## WORK REQUIRED:
Please work out how many lines in the entries contain "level", then give that number with nothing added.

(Collection entries)
════

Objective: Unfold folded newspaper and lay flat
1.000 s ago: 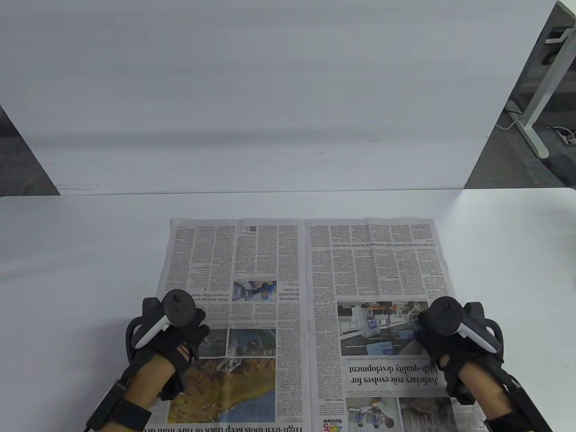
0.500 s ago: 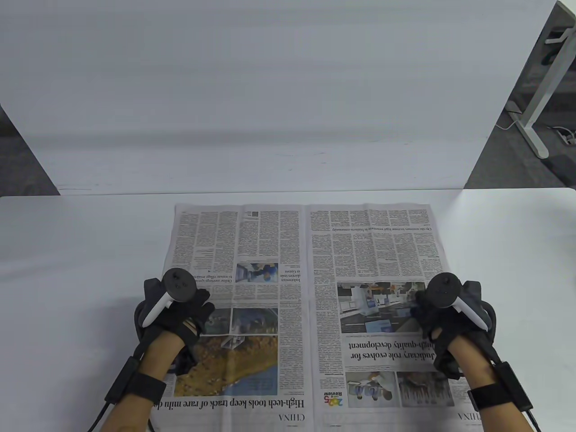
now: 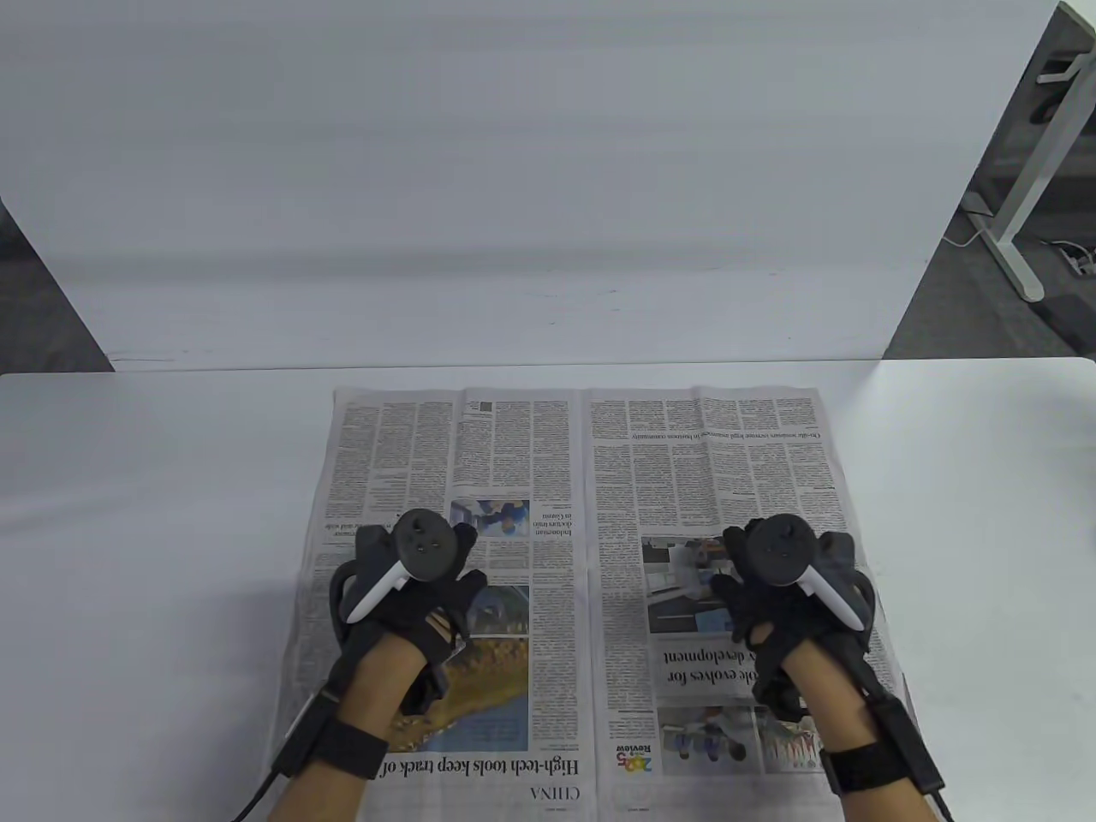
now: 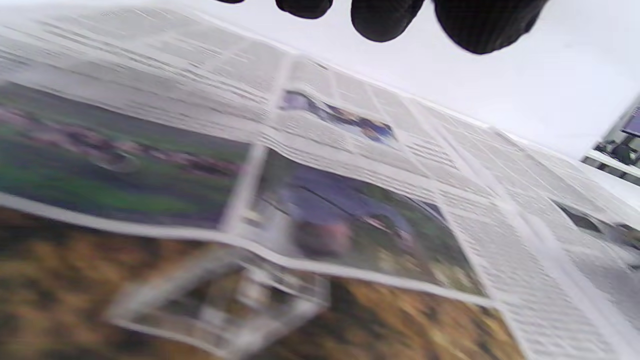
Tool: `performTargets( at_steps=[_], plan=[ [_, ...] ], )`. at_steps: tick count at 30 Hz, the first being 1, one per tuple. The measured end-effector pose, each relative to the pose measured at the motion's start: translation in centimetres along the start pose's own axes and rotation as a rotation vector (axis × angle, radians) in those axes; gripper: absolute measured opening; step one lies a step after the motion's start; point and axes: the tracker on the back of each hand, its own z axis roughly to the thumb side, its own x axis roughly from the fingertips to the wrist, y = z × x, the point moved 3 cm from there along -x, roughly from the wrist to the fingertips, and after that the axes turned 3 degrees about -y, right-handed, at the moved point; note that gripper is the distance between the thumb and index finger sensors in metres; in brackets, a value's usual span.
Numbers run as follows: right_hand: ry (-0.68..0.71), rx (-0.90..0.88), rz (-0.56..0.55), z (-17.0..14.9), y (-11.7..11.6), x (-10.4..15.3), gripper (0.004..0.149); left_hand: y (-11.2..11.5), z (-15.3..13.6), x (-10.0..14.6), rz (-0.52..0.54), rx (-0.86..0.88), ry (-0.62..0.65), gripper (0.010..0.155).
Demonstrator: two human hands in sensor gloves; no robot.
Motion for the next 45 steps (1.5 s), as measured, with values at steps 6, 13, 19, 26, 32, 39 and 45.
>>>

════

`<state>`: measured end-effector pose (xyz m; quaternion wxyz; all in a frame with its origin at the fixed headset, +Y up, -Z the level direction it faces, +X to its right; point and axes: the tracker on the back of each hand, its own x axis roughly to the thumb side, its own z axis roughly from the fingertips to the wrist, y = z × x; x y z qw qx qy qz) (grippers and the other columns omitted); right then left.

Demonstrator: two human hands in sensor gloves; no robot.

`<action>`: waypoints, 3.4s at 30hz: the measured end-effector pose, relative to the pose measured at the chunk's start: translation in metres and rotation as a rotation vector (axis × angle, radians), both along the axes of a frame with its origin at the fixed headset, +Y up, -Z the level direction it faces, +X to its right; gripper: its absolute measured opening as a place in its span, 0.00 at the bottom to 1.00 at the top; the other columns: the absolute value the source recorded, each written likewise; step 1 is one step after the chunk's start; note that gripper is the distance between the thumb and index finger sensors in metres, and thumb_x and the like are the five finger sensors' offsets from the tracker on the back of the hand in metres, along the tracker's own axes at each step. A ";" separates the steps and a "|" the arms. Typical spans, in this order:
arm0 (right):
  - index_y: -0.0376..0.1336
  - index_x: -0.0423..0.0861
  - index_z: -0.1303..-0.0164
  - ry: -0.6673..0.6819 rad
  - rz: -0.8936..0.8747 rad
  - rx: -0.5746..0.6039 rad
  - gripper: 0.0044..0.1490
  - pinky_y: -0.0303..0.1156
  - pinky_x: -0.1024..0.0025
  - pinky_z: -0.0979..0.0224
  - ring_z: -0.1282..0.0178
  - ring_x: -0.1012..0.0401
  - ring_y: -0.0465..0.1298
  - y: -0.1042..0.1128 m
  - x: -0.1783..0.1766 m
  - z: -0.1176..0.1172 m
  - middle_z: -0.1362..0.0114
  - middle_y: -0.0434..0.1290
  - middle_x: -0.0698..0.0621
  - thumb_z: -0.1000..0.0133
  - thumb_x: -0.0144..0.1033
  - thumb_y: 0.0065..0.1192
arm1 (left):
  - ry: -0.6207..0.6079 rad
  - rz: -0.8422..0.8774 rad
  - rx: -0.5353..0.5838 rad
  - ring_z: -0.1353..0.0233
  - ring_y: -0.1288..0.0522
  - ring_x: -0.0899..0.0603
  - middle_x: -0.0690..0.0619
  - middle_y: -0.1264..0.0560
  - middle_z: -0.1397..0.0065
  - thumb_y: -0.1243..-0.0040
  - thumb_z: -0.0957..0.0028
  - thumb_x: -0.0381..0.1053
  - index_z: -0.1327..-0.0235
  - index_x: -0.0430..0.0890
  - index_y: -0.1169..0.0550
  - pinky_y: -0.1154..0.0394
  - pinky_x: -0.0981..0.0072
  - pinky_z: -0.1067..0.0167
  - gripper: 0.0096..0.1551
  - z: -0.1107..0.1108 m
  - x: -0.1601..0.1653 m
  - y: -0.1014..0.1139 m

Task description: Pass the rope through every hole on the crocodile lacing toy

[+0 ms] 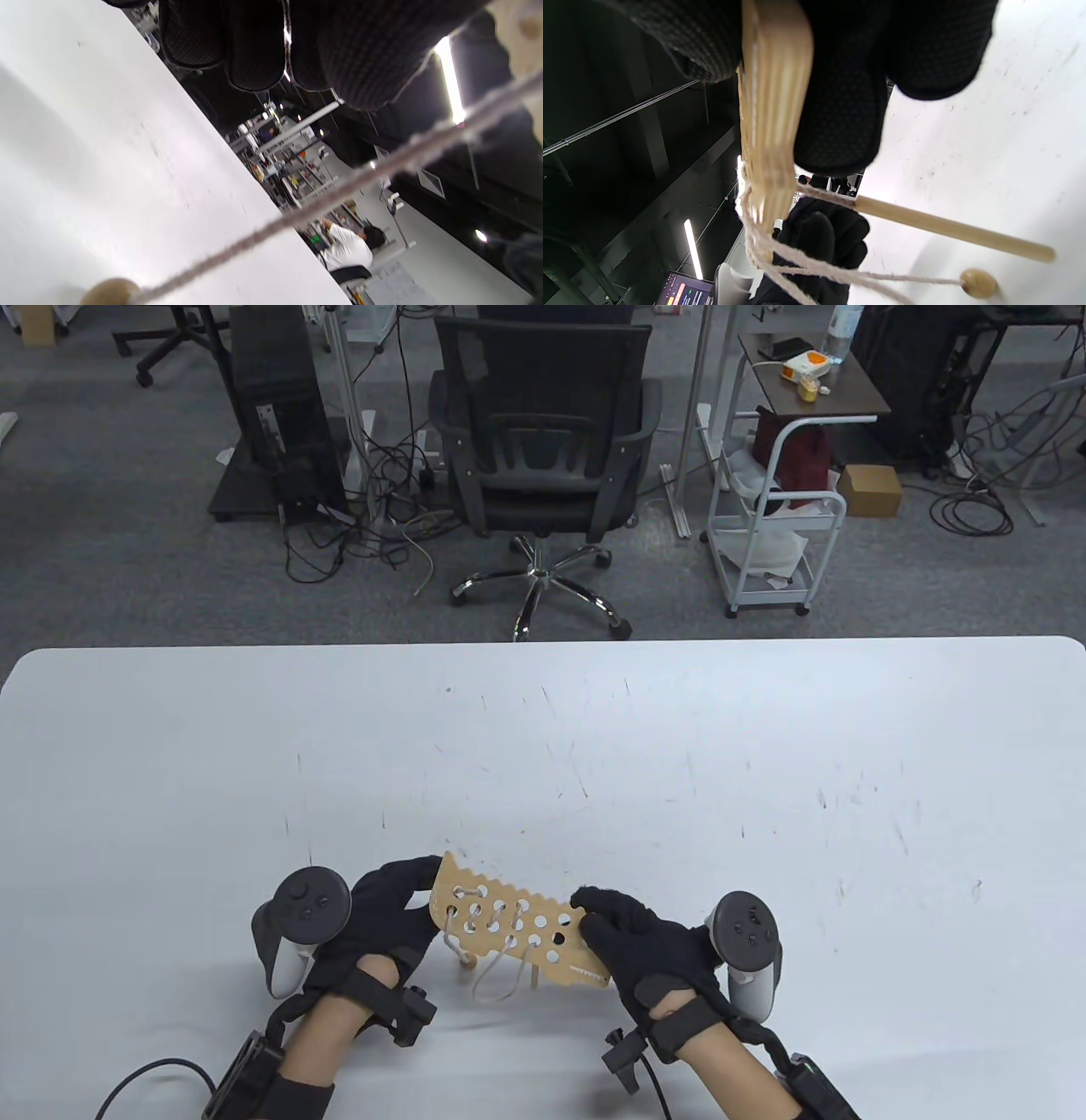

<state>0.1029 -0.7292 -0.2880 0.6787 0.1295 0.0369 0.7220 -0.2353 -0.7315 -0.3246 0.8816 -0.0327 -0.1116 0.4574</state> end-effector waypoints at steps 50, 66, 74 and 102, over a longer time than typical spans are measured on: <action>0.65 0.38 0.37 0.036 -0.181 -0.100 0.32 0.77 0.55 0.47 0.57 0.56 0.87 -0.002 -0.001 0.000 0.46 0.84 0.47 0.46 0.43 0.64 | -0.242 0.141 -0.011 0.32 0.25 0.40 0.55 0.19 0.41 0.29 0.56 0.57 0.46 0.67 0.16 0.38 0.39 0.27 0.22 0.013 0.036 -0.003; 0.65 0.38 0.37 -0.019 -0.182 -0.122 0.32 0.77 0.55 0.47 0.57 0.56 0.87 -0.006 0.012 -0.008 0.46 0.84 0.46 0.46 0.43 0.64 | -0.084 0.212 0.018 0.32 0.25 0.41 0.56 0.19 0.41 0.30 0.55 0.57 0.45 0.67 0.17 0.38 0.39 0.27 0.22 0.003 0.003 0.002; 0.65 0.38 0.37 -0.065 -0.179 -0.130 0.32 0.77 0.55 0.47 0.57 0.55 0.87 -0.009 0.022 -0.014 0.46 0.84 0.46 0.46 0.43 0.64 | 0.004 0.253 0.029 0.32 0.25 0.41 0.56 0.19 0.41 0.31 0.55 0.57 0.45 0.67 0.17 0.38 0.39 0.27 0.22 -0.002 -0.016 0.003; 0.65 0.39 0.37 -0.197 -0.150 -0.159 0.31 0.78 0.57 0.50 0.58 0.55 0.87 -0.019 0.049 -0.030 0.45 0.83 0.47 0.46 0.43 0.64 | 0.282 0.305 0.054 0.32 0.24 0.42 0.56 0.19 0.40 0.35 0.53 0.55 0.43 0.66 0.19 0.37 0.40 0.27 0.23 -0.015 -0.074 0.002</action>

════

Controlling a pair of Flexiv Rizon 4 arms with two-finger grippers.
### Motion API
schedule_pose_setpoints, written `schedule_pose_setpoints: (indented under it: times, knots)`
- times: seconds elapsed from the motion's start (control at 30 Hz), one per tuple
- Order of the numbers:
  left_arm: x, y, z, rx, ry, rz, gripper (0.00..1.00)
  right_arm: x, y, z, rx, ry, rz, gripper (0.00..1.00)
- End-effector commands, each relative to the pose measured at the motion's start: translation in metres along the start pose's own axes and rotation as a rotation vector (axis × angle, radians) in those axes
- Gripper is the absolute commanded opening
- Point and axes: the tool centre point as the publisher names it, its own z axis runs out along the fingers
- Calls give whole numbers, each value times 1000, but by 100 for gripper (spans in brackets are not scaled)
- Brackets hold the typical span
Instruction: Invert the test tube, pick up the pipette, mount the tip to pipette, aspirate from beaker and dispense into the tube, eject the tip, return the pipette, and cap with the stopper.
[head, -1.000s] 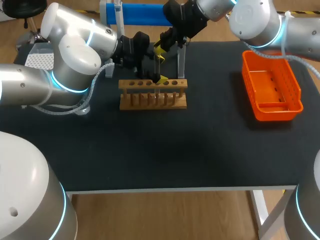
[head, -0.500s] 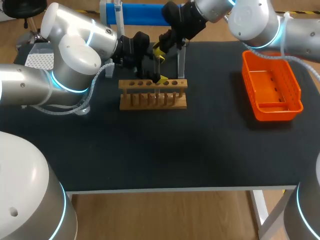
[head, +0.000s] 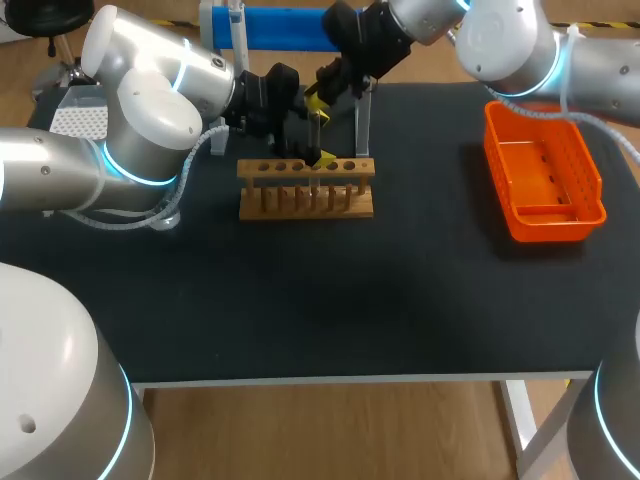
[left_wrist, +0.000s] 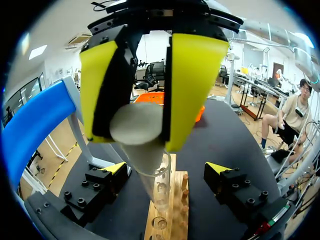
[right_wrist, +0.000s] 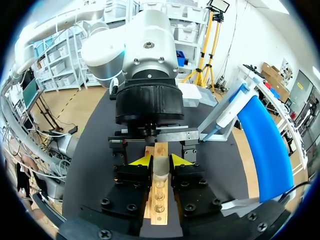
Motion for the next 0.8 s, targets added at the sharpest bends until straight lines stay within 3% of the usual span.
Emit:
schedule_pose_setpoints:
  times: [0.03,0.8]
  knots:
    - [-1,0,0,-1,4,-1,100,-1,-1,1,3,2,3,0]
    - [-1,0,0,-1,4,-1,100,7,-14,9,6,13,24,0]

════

## SOLUTION FOR THIS TASK:
2